The lack of public interest in the Mobile Number Portability Act makes the new law akin to a prescription for the wrong ailment and should tell government to focus on more fundamental improvements in the country’s digital infrastructure and broadband services, an independent consumer advocacy group said.
“People may not be interested in switching telecom providers because they now have many other options to communicate,” said Professor Louie Montemar, convenor of Bantay Konsyumer, Kalsada, Kuryente (BK3).
“The government should instead focus on improving the country’s digital infrastructure so that the quality of internet connection will be seamless and uniform across the country.”
Just over 1,000 out of more than 100 million subscribers—or 0.001% of the total—have ported to their new networks during the first month of the MNP, according to Melanie Manuel, head of Telecommunications Connectivity, Inc., a joint-venture company composed of all telcos created for the purpose of operationalizing the law.
Montemar said the COVID-19 pandemic has highlighted the public’s need for the internet to perform their day-to-day transactions, from remote working or studying, to online banking and shopping, to health consultations, to connecting with friends and family.
“Internet connection has become a right, given the volume of essential activities we now do online. Meanwhile, if we cannot call or text somebody using our mobile numbers, we can always send them an email or message them on social media.”
What is needed, thus, is for government to streamline bureaucratic processes so that gaps can be addressed, and digital infrastructure investments and projects can proceed as planned.
The Mobile Number Portability Law has been touted as a milestone of the National Telecommunications Commission for enabling dissatisfied telecom customers to switch service providers while retaining their numbers, which they may have been using for a long time.
NTC may have expected enthusiasm from the public as soon as the law became effective on September 30, but the first month was instead marred with lack of interest among subscribers and friction among the telecom players that had some quarters calling for a probe.
“Despite the hype, MNP does not appear to be the game changer that it purported to be,” Montemar said. “MNP seems like a nice option to have but one thousand out of over 100 million mobile subscribers shows only insignificant market acceptance.”
If there is anything to be investigated, he added, it should be the use of hacking and jamming technology being used to air the text propaganda of certain candidates for the May 2022 elections.

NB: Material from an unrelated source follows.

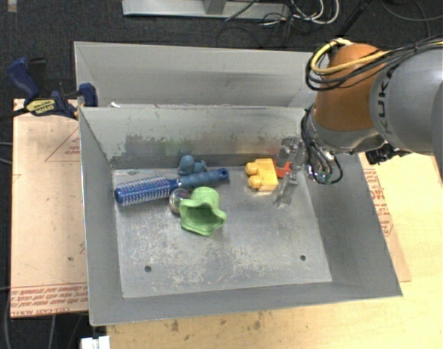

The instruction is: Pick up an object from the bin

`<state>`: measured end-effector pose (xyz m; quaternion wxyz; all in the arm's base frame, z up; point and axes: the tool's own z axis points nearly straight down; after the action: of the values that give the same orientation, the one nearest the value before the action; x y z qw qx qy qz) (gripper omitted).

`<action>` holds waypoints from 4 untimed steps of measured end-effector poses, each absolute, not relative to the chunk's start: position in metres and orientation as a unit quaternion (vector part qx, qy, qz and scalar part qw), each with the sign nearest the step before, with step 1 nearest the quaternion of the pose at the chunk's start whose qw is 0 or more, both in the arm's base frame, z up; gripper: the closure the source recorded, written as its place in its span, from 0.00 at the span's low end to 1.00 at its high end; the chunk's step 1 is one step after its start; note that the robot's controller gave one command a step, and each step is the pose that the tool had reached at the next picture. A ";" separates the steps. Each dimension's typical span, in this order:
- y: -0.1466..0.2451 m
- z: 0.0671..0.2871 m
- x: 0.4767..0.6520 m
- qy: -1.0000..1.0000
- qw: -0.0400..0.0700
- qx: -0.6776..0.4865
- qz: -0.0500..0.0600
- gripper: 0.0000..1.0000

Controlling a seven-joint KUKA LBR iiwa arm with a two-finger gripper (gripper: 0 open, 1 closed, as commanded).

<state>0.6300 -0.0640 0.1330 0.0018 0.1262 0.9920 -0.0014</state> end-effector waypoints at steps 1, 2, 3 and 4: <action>-0.030 0.122 0.657 0.978 0.002 0.208 0.001 0.00; -0.083 0.071 0.653 0.986 0.003 0.165 -0.001 0.00; -0.022 0.074 0.641 0.986 0.005 0.167 0.002 0.00; 0.034 0.072 0.657 0.985 -0.002 0.172 0.000 0.00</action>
Offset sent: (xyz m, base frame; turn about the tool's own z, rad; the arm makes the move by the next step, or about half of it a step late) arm 0.0260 0.0318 -0.0100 0.1686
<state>0.6565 0.0336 0.0722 -0.0018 0.1721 0.9851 -0.0003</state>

Montemar said the late adoption of MNP in the Philippines is responsible for the public’s anemic interest in it.
“Long before this law was passed, many Filipinos have had dual SIMs for several reasons,” he said. “They want a backup for when their main provider encounters problems. They want to avoid extra charges for calling a number from another network.”
“They want to avail themselves of promotions that are not offered by one network. For those who travel outside Metro Manila, one network may have a stronger signal than the other. Others use a spare SIM for personal or business communications they want to keep secret.”

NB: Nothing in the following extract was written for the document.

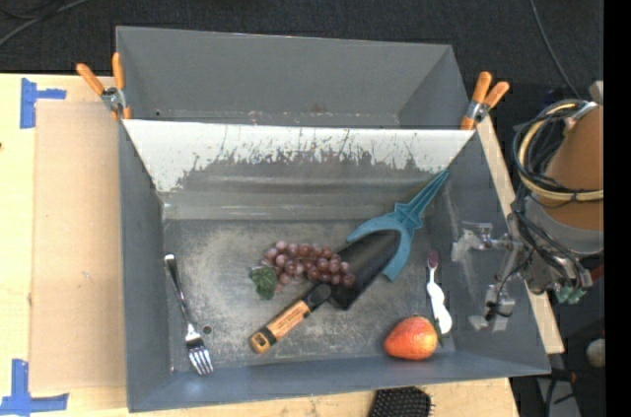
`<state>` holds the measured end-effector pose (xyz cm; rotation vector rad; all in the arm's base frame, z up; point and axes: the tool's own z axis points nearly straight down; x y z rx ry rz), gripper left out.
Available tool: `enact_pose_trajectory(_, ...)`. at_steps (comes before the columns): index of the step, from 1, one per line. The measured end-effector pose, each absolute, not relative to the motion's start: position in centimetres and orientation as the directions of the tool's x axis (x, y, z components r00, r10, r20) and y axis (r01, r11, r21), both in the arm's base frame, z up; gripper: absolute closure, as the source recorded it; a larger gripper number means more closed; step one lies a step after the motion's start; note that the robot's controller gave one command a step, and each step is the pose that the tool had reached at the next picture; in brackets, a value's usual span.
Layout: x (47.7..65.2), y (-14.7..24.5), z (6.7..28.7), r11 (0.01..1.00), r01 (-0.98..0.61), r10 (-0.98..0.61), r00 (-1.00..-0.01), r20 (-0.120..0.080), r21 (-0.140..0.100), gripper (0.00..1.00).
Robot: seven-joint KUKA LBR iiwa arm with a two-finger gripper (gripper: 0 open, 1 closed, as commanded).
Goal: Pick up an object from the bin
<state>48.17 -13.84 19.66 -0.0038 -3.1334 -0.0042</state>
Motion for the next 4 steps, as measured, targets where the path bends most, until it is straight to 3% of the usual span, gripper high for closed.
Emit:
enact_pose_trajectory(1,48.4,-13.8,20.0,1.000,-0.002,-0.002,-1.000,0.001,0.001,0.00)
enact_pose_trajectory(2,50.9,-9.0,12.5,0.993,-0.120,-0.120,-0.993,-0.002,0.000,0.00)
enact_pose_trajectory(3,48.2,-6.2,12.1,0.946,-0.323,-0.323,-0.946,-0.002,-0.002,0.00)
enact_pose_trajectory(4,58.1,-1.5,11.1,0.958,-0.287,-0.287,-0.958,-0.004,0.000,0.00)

Most subscribers in the Philippines also use prepaid numbers, which have been very easy to acquire for those who have already switched providers in the past.
“Instead of focusing on this new law that has come too late to offer substantial relief to mobile subscribers, the government must accelerate the country’s digital transformation and enable the people to be digitally ready,” said Montemar.
“The Philippines cannot survive, much less compete, in the post-pandemic world without respectable internet connectivity. Our leaders should be sharp enough to channel the government’s valuable time, energy and resources.”